-- PROBLEM TO WORK ON --
When a line in the material contains the word "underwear", copy it.

[[ MATERIAL FOR THIS TASK open ]]

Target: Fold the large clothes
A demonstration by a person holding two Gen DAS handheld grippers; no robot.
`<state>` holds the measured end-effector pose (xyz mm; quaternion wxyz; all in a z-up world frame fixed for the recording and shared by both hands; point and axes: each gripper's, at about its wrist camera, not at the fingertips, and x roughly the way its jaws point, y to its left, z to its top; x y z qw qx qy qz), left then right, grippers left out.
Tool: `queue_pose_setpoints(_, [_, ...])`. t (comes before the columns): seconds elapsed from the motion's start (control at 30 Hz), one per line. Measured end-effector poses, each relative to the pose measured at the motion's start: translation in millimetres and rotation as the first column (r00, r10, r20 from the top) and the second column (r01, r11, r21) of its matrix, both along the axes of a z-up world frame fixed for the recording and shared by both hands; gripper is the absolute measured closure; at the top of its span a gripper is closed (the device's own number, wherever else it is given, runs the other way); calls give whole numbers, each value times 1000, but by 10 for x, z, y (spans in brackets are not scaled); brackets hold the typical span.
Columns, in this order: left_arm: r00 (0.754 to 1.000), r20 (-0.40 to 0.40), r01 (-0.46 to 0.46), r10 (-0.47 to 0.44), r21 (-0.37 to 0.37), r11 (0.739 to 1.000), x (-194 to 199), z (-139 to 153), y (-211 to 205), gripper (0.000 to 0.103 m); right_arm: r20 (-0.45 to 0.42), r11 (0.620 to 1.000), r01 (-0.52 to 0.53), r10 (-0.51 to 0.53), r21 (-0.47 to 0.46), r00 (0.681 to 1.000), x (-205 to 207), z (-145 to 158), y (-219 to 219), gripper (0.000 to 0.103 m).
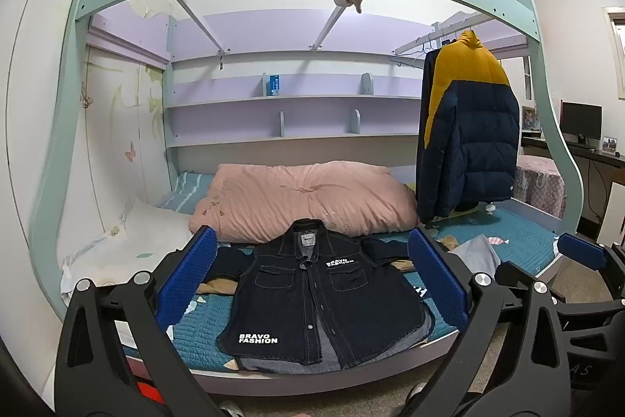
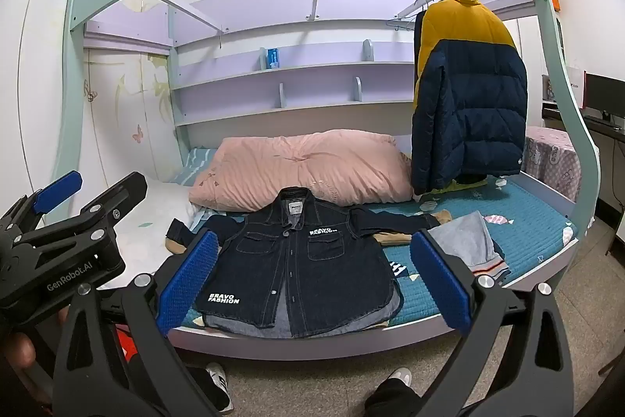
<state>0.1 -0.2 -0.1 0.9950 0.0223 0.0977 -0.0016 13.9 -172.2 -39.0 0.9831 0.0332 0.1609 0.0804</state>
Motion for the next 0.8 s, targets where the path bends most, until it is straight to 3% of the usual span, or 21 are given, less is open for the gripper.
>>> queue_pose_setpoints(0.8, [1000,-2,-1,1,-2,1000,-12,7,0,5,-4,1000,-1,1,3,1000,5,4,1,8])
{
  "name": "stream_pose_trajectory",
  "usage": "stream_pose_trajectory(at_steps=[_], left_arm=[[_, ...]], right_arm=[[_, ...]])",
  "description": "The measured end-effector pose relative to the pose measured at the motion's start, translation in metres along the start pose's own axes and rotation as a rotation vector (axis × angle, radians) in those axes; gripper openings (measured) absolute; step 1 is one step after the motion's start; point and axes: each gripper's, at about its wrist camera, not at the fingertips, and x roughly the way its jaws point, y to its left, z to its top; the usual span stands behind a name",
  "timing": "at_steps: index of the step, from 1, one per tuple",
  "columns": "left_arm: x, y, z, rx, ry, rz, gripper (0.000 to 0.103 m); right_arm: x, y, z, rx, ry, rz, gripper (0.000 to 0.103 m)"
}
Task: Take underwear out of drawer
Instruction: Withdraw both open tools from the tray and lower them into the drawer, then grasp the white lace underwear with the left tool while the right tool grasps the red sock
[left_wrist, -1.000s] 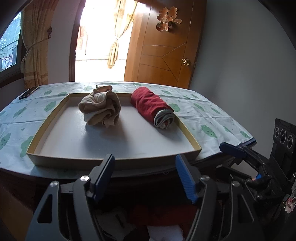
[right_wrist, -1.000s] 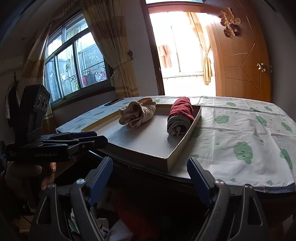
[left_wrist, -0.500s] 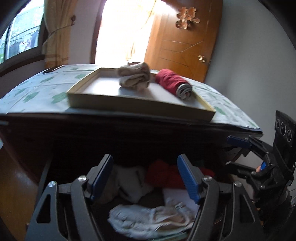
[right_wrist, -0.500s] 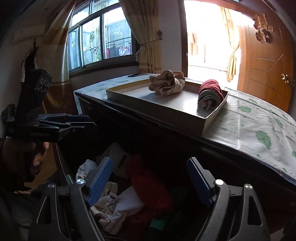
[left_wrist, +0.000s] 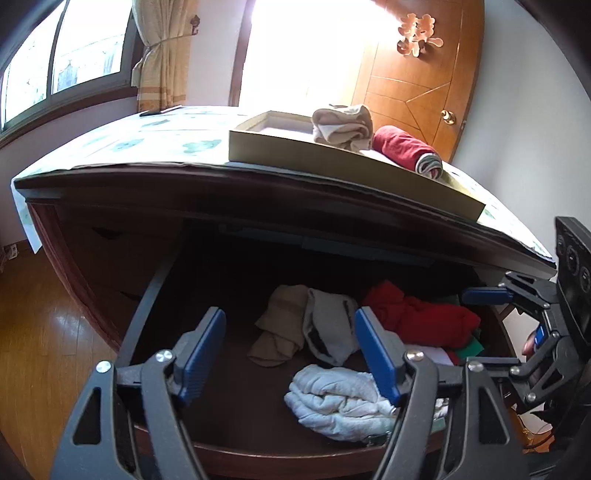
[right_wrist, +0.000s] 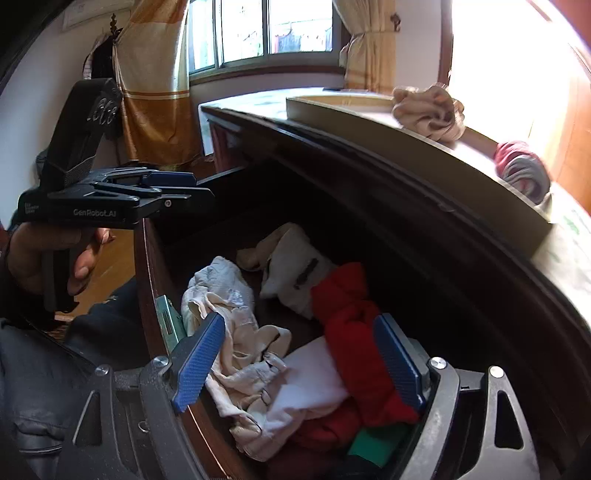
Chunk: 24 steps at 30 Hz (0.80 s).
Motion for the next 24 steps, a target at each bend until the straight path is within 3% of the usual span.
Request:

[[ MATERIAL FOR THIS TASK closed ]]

-- EXERCISE ANSWER --
Task: Take underwear out of drawer
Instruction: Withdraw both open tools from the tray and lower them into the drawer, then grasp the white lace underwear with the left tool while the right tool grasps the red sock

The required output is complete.